Tally the lines below that contain the word "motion". Only the total should be given.

++++++

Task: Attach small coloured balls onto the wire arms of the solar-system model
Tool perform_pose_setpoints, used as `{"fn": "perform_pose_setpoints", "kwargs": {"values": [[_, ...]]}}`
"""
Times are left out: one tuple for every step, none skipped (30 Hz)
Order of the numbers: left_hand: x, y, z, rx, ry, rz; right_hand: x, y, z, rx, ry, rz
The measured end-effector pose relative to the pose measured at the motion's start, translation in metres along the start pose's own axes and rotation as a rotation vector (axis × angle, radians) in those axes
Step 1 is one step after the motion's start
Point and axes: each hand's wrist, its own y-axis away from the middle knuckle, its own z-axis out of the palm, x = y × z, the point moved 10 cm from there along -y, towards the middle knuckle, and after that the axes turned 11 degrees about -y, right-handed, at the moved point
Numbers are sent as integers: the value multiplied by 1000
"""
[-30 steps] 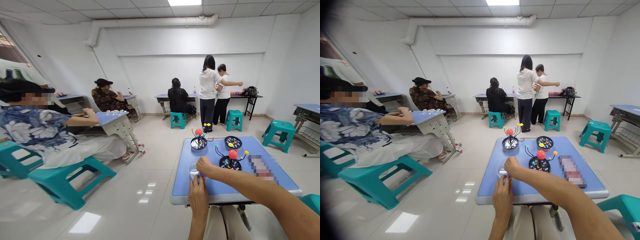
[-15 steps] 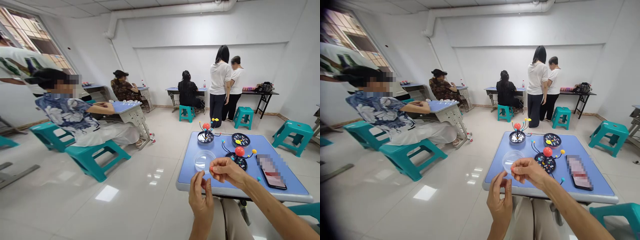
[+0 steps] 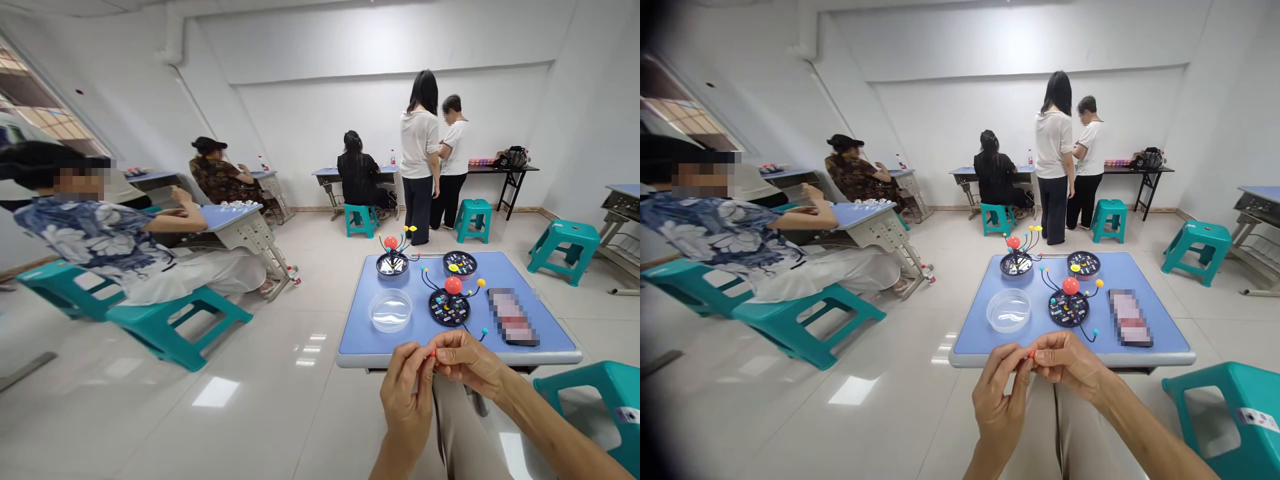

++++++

Solution to the exercise
2